Statement of problem: SageMath is not growing.

Justification

Facts: Growth in the number of active users [1] of SageMath has stalled since about 2011 (as defined by Google analytics on sagemath.org). From 2008 to 2011, year-on-year growth was about 50%, which isn't great. However, from 2011 to now, year-on-year growth is slightly less than 0%. It was maybe -10% from 2013 to 2014. Incidentally, number of monthly active users of sagemath.org is about 68,652 right now, but the raw number isn't as import as the year-to-year rate of change.

I set an overall mission statement for the Sage project at the outset, which was is to be a viable alternative to Magma, Maple, Mathematica and Matlab. Being a "viable alternative" is something that holds or doesn't for specific people. A useful measure of this mission then is whether or not people use Sage. This is a different metric than trying to argue from "first principles" by making a list of features of each system, comparing benchmarks, etc.

Guiding policies

Statement of policy: focus on undergraduate students in STEM courses (science, tech, engineering, math)

Justification

In order for Sage to start growing again, identify groups of people that are not using Sage. Then decide, for each of these groups, who might find value in using Sage, especially if we are able to put work into making it easier for them to benefit from Sage. This is something to re-evaluate periodically. In itself, this is very generic -- it's what any software project that wishes to grow should do. The interesting part is the details.
Some big groups of potential future users of Sage, who use Sage very little now, include

employees/engineers in various industries (from defense contractors, to finance, to health care to "data science").
researchers in area of mathematics where Sage is currently not popular
undergraduate students in STEM courses (science, tech, engineering, math)

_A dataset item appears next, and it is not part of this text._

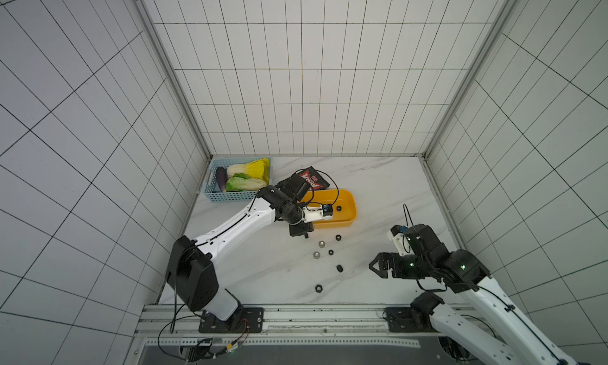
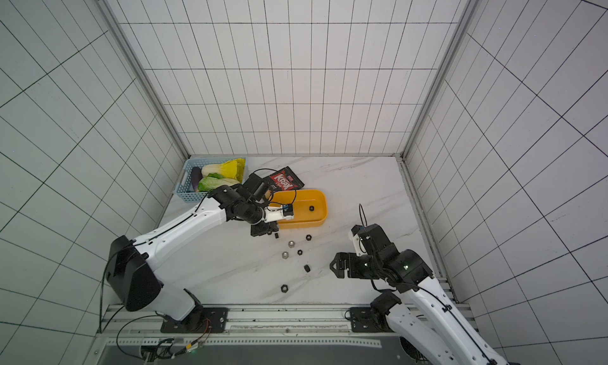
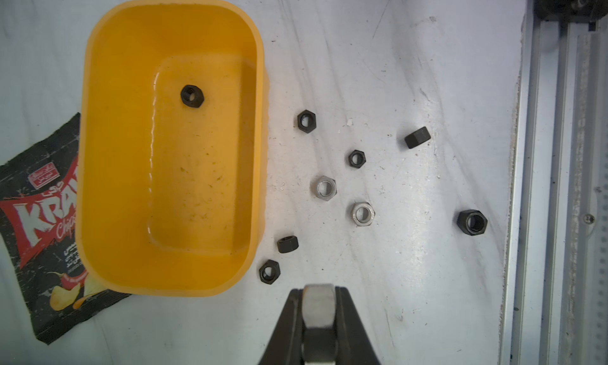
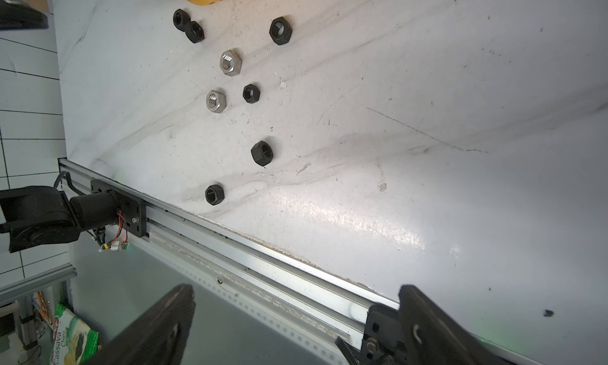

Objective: Put the nuts on the desktop into the storage box
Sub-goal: Pick up the nut from the center of the board, then place the nut in the storage box.

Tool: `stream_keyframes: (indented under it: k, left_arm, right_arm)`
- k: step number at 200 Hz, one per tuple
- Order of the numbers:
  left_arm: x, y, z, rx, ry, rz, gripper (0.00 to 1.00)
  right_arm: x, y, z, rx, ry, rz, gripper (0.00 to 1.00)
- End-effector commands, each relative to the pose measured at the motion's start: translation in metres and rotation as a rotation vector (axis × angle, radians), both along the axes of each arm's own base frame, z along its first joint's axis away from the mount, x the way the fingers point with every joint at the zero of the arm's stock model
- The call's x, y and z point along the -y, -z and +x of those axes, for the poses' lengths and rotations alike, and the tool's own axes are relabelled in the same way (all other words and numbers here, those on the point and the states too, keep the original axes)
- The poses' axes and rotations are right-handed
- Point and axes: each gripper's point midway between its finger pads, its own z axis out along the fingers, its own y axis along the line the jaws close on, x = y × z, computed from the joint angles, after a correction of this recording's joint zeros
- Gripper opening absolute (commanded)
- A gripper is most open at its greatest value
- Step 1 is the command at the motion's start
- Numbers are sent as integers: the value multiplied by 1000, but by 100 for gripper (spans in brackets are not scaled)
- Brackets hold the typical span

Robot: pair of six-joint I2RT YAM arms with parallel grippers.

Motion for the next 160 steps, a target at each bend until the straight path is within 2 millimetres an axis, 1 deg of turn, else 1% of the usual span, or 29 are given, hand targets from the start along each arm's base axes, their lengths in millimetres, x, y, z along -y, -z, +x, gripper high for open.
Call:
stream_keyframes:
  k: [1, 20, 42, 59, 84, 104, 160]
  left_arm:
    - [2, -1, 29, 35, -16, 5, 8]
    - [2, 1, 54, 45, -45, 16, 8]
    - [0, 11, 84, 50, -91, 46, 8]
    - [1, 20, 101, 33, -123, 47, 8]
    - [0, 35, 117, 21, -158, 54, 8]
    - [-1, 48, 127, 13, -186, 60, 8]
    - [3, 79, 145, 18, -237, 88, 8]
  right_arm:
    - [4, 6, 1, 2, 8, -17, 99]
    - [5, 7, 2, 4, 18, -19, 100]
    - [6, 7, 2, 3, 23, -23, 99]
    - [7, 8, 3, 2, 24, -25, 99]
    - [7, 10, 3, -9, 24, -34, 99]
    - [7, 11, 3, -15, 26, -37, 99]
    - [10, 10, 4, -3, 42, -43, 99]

I think by far the most promising group is "undergraduate students in STEM courses". In many cases they use no software at all or are unhappy with what they do use. They are extremely cost sensitive. Open source provides a unique advantage in education because it is less expensive than closed source software, and having access to source code is something that instructors consider valuable as part of the learning experience. Also, state of the art performance, which often requires enormous dedicated for-pay work, is frequently not a requirement.

Actions

(a) Make access to Sage as easy as possible.
(b) Encourage the creation of educational resources (books, tutorials, etc.) that make using Sage for particular courses as easy as possible.
(c) Implement missing functionality in Sage that is needed in support of undergraduate teaching.

Justification

Why don't more undergraduates use Sage? For the most part, students use what they are told to use by their instructors. So why don't instructors chose to use Sage? (a) Sage is not trivial to install (in fact it is incredibly hard to install), (b) There are limited resources (books, tutorials, course materials, etc.) for making using Sage really easy, (c) Sage is missing key functionality needed in support undergraduate teaching.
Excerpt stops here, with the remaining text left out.